Within the entries below, please return exactly the lines from the one with "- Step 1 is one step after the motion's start" through the one with "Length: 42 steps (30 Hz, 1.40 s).", leaving out any pictures.

→ **Input for this task**
....

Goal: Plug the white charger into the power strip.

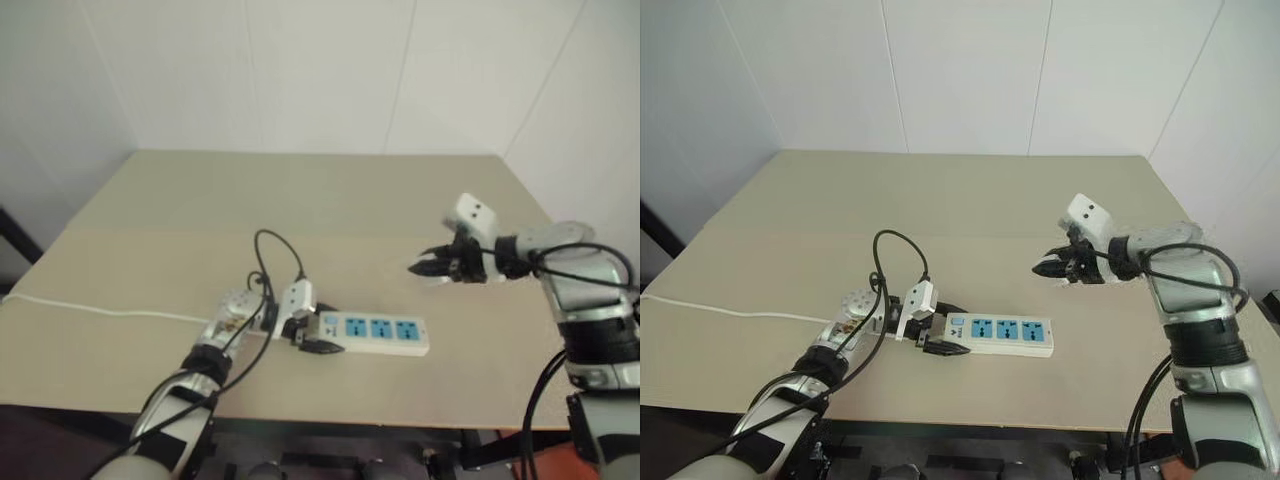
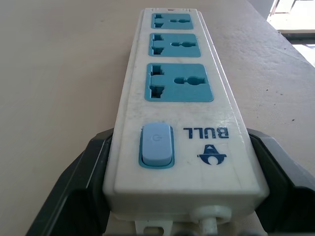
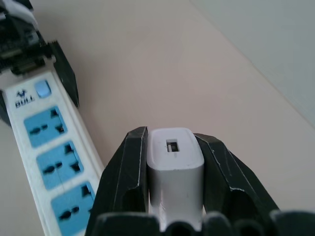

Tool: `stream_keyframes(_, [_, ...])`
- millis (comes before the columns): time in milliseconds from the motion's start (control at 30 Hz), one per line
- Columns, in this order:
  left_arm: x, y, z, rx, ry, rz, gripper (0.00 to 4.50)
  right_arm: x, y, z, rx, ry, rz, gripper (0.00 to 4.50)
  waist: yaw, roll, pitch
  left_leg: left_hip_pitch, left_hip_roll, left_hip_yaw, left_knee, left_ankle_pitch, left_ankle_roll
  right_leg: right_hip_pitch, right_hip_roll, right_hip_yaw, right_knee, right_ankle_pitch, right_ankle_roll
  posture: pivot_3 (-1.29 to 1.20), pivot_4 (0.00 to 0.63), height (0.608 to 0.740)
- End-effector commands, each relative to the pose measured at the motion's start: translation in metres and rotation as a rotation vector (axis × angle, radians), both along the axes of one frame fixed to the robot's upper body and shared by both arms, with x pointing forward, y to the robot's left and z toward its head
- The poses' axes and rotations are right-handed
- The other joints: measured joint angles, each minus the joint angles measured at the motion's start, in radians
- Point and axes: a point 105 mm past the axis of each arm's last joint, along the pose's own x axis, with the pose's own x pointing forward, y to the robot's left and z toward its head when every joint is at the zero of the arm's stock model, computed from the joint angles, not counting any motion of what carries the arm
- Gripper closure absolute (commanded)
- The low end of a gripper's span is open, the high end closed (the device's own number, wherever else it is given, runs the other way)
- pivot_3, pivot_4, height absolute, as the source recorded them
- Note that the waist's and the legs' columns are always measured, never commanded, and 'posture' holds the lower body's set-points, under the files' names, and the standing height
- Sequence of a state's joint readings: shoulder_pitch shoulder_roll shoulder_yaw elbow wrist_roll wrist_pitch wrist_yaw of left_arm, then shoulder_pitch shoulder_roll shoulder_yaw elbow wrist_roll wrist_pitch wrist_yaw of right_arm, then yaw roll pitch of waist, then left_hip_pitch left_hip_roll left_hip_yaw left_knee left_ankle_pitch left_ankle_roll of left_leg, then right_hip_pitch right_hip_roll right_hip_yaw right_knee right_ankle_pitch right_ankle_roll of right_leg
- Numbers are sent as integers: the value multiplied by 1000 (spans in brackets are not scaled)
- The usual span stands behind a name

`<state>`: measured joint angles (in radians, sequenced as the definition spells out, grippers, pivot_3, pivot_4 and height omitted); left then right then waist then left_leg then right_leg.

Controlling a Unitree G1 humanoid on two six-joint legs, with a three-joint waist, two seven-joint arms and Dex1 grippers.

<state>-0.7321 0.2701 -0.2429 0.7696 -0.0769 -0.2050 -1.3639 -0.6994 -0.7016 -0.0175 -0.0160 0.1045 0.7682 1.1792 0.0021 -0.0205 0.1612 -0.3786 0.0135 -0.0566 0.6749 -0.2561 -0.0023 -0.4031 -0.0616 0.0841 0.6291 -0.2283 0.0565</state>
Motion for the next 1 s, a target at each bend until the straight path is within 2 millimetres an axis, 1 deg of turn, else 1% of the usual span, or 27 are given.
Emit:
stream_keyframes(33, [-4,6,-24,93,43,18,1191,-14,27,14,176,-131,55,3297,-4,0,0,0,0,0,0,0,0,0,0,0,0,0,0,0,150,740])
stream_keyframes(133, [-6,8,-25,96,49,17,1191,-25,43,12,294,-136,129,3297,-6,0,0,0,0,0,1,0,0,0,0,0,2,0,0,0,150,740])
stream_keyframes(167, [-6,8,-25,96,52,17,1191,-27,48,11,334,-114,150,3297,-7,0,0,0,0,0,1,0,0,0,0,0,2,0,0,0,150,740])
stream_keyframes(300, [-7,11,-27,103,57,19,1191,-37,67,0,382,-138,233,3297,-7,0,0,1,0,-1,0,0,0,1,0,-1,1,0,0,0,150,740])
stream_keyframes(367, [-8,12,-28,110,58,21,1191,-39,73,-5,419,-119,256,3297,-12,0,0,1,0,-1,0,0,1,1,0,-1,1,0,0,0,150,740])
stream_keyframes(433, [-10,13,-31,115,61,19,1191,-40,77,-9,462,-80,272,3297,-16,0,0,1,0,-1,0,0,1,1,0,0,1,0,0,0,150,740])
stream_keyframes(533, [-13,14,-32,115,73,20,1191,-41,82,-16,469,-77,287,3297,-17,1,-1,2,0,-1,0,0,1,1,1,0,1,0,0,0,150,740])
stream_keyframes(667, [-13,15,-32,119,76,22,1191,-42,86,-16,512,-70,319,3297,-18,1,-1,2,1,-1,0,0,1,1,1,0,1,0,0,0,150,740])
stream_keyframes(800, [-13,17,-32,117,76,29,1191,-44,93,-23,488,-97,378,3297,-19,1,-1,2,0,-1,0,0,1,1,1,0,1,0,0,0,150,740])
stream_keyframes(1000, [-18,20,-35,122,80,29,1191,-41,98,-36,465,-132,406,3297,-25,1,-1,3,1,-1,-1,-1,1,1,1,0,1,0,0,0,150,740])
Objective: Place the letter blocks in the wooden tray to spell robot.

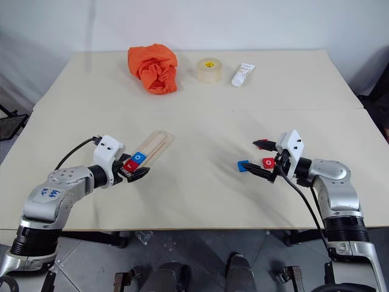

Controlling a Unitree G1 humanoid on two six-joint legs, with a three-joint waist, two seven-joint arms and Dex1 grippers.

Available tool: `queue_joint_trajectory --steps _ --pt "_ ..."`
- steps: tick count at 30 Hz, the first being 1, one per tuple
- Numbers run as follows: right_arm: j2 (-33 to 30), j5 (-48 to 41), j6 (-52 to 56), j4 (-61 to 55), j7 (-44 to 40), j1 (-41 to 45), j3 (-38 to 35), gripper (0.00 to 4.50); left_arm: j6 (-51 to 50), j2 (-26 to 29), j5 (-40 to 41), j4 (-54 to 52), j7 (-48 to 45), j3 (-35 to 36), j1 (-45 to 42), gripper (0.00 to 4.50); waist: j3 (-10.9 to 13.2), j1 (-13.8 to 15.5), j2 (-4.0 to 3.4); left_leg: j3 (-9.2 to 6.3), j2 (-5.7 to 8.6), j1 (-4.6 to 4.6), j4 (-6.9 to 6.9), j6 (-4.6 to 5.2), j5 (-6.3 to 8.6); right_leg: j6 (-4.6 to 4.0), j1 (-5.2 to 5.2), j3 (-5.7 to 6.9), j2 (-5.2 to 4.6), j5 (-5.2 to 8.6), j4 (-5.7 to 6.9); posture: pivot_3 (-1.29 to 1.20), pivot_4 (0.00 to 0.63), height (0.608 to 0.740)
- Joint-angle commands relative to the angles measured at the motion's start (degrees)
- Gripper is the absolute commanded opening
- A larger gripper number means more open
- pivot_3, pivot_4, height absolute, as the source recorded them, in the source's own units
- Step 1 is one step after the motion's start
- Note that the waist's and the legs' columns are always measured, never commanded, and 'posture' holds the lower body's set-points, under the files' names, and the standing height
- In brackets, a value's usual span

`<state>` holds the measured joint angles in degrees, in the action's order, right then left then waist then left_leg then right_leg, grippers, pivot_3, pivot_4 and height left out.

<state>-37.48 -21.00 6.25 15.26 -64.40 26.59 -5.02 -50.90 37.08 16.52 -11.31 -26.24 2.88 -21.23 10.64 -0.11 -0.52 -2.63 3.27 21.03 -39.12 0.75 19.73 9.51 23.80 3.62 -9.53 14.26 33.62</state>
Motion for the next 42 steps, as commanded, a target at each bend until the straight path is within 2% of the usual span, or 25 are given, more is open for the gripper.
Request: queue_joint_trajectory --steps 1,20,28,42 --pt "-1.3 -0.6 -0.6 -1.5 -0.1 0.1 -1.8 4.42 -1.4 0.3 -0.1 -2.4 1.2 2.3 -0.2 4.5 0.0 0.0 0.0 0.0 0.0 0.0 0.0 0.0 0.0 0.0 0.0 0.0 0.0 0.0 -0.01 0.0 0.15 0.74" --pt "-1.6 -0.3 -0.5 -1.3 -0.1 0.1 -1.7 4.42 -5.9 1.9 0.6 -4.3 0.8 4.6 -2.3 4.5 0.0 0.0 0.01 -0.01 0.0 0.02 -0.01 0.0 0.0 0.0 0.0 0.01 0.0 0.0 -0.01 0.0 0.15 0.74" --pt "-1.4 -0.2 -0.7 -1.2 0.1 0.1 -1.6 4.42 -2.4 3.8 0.0 1.0 -3.3 3.3 -0.1 4.5 0.0 0.1 0.01 -0.01 0.01 0.02 -0.01 0.0 0.0 0.0 0.01 0.01 0.0 0.0 -0.01 0.0 0.15 0.74" --pt "-1.4 0.0 -0.7 -1.0 0.2 0.5 -1.5 4.42 4.5 5.3 -1.5 9.4 -11.5 -1.7 -1.3 4.5 0.0 0.2 -0.01 0.0 0.01 -0.01 -0.04 0.0 0.0 0.0 -0.01 0.0 0.0 0.0 0.04 0.0 0.15 0.74"
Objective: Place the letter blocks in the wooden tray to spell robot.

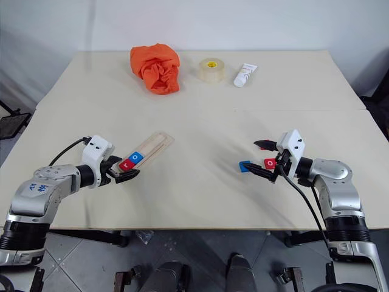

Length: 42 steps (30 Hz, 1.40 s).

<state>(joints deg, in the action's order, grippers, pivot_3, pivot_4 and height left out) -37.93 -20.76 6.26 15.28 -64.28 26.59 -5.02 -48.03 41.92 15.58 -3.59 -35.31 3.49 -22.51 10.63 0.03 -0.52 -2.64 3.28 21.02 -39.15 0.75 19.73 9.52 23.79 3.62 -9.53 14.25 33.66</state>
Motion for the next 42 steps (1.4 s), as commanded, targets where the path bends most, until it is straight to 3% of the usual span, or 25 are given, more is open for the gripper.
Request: queue_joint_trajectory --steps 1,5,14,22,34,42 --pt "-1.0 -0.2 -0.8 -1.0 0.2 0.5 -1.5 4.47 2.6 0.6 -1.3 2.1 -2.6 -2.8 0.0 4.31 0.0 0.1 0.0 0.0 0.0 -0.01 -0.01 0.0 0.0 0.0 0.0 0.0 0.0 0.0 0.02 0.0 0.15 0.74" --pt "-1.0 -0.3 -0.8 -1.2 0.3 0.3 -1.6 4.5 3.8 -0.5 -1.8 3.4 -1.5 -2.0 -0.3 3.39 0.0 0.1 -0.01 0.0 0.01 -0.05 -0.02 0.0 0.0 0.0 -0.03 -0.01 0.0 0.0 0.03 0.0 0.15 0.74" --pt "-1.7 -0.5 -1.1 -1.3 -0.2 -0.2 -2.1 4.5 9.4 -1.3 -1.4 4.3 -5.4 -2.4 -1.5 3.39 0.0 0.5 -0.03 0.01 0.01 -0.05 -0.04 0.0 -0.01 0.0 -0.03 -0.02 -0.01 0.0 0.06 0.0 0.15 0.74" --pt "-3.1 -0.9 -1.4 -0.9 -1.7 -0.3 -2.7 4.5 16.6 -0.4 1.3 -4.4 -17.8 -7.3 -2.6 3.39 0.0 0.3 -0.01 0.01 0.0 0.07 -0.04 0.01 0.0 0.0 0.01 0.02 -0.01 0.0 -0.05 0.0 0.15 0.74" --pt "-7.4 -0.9 -1.2 -1.3 -3.5 -3.7 -5.0 4.5 25.6 -1.7 -5.7 -2.5 -26.9 -19.7 -9.0 3.39 0.0 0.0 0.01 0.09 0.0 0.06 -0.04 0.03 0.0 0.01 0.0 0.01 0.0 -0.01 -0.04 0.0 0.15 0.74" --pt "-6.9 -2.0 0.6 -6.5 -1.2 -8.3 -6.6 4.5 28.0 -4.1 -8.7 0.7 -27.9 -22.4 -10.2 3.39 0.0 0.1 0.01 0.12 0.0 0.07 -0.05 0.05 -0.01 0.03 0.0 0.0 0.02 -0.02 -0.03 0.0 0.15 0.74"
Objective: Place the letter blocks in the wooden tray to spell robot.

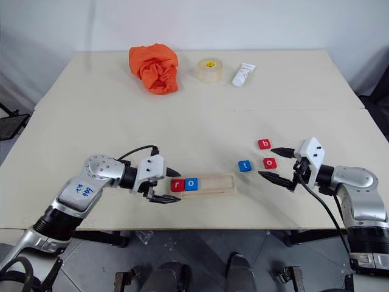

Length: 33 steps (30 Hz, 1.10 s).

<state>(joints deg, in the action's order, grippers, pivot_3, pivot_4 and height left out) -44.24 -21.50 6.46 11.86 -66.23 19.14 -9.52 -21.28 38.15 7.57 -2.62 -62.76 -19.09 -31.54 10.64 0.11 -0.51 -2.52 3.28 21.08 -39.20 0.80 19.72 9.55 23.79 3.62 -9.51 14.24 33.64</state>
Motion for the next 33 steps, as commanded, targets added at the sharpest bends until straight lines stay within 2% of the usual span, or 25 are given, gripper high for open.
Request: queue_joint_trajectory --steps 1,4,7,8,13,17,24,33 --pt "-0.6 -1.4 0.6 -3.6 1.1 -1.3 -2.2 4.5 1.0 -0.6 -0.9 0.1 -0.2 0.1 -1.3 3.39 0.0 0.0 0.0 0.0 0.0 0.01 0.0 0.0 0.0 0.0 0.0 0.0 0.0 0.0 0.0 0.0 0.15 0.74" --pt "-0.6 -1.7 1.1 -4.6 1.8 -1.9 -2.3 4.5 0.3 -1.3 -1.4 0.5 0.1 0.3 -1.5 3.39 0.0 0.0 0.0 0.0 0.0 0.0 -0.01 0.01 0.0 0.01 0.0 0.0 0.0 0.0 0.0 0.0 0.15 0.74" --pt "-0.5 -1.8 1.3 -4.9 2.2 -2.0 -2.3 4.5 -0.6 -1.5 -1.3 0.2 0.0 0.6 -1.4 4.41 0.0 0.0 0.0 0.0 0.0 0.0 -0.01 0.01 0.0 0.01 0.0 -0.01 0.0 -0.01 0.01 0.0 0.15 0.74" --pt "-0.5 -1.8 1.4 -4.9 2.3 -1.9 -2.3 4.5 -0.7 -1.5 -1.3 -0.1 -0.2 0.7 -1.3 4.46 0.0 0.0 0.0 0.0 0.0 0.0 -0.01 0.01 0.0 0.01 0.0 -0.01 0.0 -0.01 0.01 0.0 0.15 0.74" --pt "-0.7 -1.9 1.6 -4.4 2.3 -1.2 -2.0 4.5 -2.4 -1.2 1.2 -2.5 -0.8 2.6 -0.2 4.46 0.0 0.0 0.0 -0.01 0.0 0.0 -0.01 0.01 -0.01 0.01 0.0 -0.01 0.0 -0.01 0.01 0.0 0.15 0.74" --pt "-0.6 -2.3 2.7 -4.8 2.9 -1.0 -2.3 4.5 -1.4 -0.5 6.6 -4.6 -1.7 9.1 3.2 4.46 0.0 -0.2 0.0 -0.02 -0.02 -0.01 -0.01 0.01 0.0 0.01 0.0 -0.02 0.0 -0.01 0.01 0.0 0.15 0.74" --pt "-0.1 -4.0 7.9 -7.2 6.3 -2.0 -3.4 4.5 10.9 -2.7 14.5 -1.9 -4.1 20.0 9.7 4.46 0.0 0.0 0.0 -0.04 -0.03 -0.02 -0.05 0.0 -0.01 0.0 -0.01 -0.03 0.0 -0.01 0.01 0.0 0.15 0.74" --pt "0.5 -4.9 10.6 -13.5 11.1 -8.1 -6.3 4.5 24.1 -5.1 18.4 5.9 -10.8 24.2 14.5 4.46 0.0 0.4 -0.01 -0.02 -0.01 -0.01 -0.05 0.01 0.0 -0.01 -0.01 -0.01 -0.01 -0.03 -0.01 0.0 0.15 0.74"
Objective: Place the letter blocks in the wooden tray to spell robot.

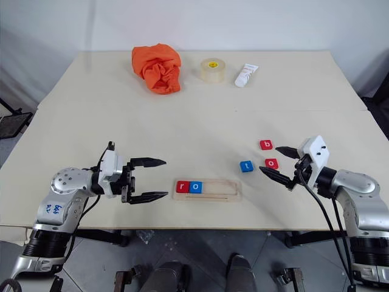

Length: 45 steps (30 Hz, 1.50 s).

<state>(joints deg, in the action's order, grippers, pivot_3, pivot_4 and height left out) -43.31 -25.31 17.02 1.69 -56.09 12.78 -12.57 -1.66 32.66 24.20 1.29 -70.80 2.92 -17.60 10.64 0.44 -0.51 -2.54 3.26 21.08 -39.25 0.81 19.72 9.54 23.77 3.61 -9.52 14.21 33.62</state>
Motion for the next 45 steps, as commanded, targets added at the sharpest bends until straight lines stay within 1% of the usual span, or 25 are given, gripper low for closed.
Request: queue_joint_trajectory --steps 1,5,13,24,32,35,39,43,45 --pt "-0.7 -1.0 -0.1 -3.9 1.2 -2.6 -3.8 4.5 6.0 0.5 1.9 3.3 -4.0 2.3 0.8 4.46 0.0 0.1 0.0 0.01 0.0 -0.01 0.0 0.0 0.0 0.0 0.0 0.0 0.0 0.0 0.0 0.0 0.15 0.74" --pt "-2.3 -0.3 1.1 -5.9 2.3 -6.4 -5.9 4.5 10.5 0.6 3.8 8.6 -10.2 3.1 0.4 4.46 0.0 0.4 -0.01 0.06 0.01 -0.02 0.0 0.02 0.01 -0.01 0.0 -0.01 0.0 0.0 0.02 0.0 0.15 0.74" --pt "-2.9 -0.4 2.7 -9.8 4.2 -12.1 -8.8 4.5 13.2 -0.2 2.9 13.6 -12.1 1.9 -2.3 4.46 0.0 0.8 0.0 0.11 0.0 -0.02 0.0 0.06 0.02 -0.02 -0.01 -0.01 0.01 -0.04 0.02 0.0 0.15 0.74" --pt "-2.9 -0.4 3.1 -10.5 5.4 -12.7 -9.6 4.5 13.8 -1.1 3.0 14.7 -12.8 1.4 -3.9 4.46 0.0 0.8 0.0 0.13 -0.01 -0.04 0.0 0.08 0.02 -0.01 -0.01 -0.03 0.01 -0.06 0.02 0.0 0.15 0.74" --pt "-2.4 -0.8 3.8 -8.4 6.3 -8.8 -9.0 4.5 13.0 -1.4 3.7 13.4 -12.8 1.3 -3.7 4.46 0.0 0.8 0.0 0.13 -0.01 -0.04 0.0 0.08 0.01 -0.01 -0.01 -0.03 0.01 -0.06 0.02 0.0 0.15 0.74" --pt "-1.4 -0.9 7.3 -7.5 9.3 -4.9 -7.8 4.5 12.9 -1.6 3.7 13.4 -12.6 1.2 -4.0 4.46 0.0 0.7 0.0 0.14 -0.01 -0.04 -0.01 0.09 0.01 0.0 -0.01 -0.05 0.01 -0.07 0.01 0.0 0.15 0.74" --pt "0.7 -0.5 16.2 -6.2 15.3 2.1 -4.3 4.5 13.1 -2.2 3.5 13.5 -12.3 1.1 -4.4 4.46 0.0 0.6 0.0 0.11 -0.04 -0.05 -0.01 0.07 0.0 -0.03 -0.01 -0.04 0.02 -0.08 0.01 0.0 0.15 0.74" --pt "4.3 0.8 20.4 -2.0 19.4 9.1 -0.8 4.5 13.4 -3.2 3.4 13.5 -11.9 0.9 -4.2 4.46 0.0 0.4 0.0 0.1 -0.04 -0.03 -0.01 0.07 0.0 -0.04 0.01 -0.03 0.02 -0.09 0.01 0.0 0.15 0.74" --pt "5.9 2.2 20.7 1.1 20.9 12.1 1.0 4.5 13.5 -3.5 3.4 13.3 -11.7 0.8 -4.0 4.46 0.0 0.3 0.0 0.1 -0.02 -0.02 -0.01 0.07 0.0 -0.04 0.01 -0.04 0.02 -0.09 0.0 0.0 0.15 0.74"
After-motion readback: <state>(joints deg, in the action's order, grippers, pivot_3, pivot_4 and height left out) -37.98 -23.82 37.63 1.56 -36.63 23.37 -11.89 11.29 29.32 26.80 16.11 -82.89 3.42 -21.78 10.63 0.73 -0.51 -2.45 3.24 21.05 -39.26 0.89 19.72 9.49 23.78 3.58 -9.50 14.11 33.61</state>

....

→ **Task result**
- Step 1 is one step after the motion's start
- Note that the waist's and the legs' columns are always measured, never commanded, and 'posture' holds the lower body's set-points, under the files' names, and the standing height
- In brackets, a value's usual span

`<state>` holds the measured joint angles in degrees, in the action's order, right then left then waist then left_leg then right_leg, grippers, pivot_3, pivot_4 and height left out.

<state>-37.48 -21.00 6.25 15.26 -64.40 26.59 -5.02 -50.90 37.08 16.52 -11.31 -26.24 2.88 -21.23 10.64 -0.11 -0.52 -2.63 3.27 21.03 -39.12 0.75 19.73 9.51 23.80 3.62 -9.53 14.26 33.62</state>
Motion for the next 42 steps, as commanded, a target at each bend until the straight path is within 2% of the usual span, or 25 are given, more is open for the gripper.
Request: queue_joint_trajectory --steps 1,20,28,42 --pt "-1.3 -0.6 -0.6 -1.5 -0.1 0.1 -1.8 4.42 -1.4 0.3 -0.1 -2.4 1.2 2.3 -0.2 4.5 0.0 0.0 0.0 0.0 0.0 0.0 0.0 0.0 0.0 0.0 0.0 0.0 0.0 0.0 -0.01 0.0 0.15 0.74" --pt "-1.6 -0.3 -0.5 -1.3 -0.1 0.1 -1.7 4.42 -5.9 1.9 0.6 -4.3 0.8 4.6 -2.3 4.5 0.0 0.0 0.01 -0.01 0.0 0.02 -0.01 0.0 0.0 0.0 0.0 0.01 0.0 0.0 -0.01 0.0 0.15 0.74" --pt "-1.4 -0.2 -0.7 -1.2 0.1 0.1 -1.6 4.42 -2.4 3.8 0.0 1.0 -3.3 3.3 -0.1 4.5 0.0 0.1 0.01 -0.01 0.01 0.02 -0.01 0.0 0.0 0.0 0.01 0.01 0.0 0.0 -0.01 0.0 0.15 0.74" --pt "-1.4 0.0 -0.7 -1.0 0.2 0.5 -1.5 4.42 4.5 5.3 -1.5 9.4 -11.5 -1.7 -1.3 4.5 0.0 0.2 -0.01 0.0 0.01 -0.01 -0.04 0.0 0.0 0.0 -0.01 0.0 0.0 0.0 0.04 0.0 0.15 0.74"
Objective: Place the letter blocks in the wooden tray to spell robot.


Length: 42 steps (30 Hz, 1.40 s).

What the exercise asked for has been given in full.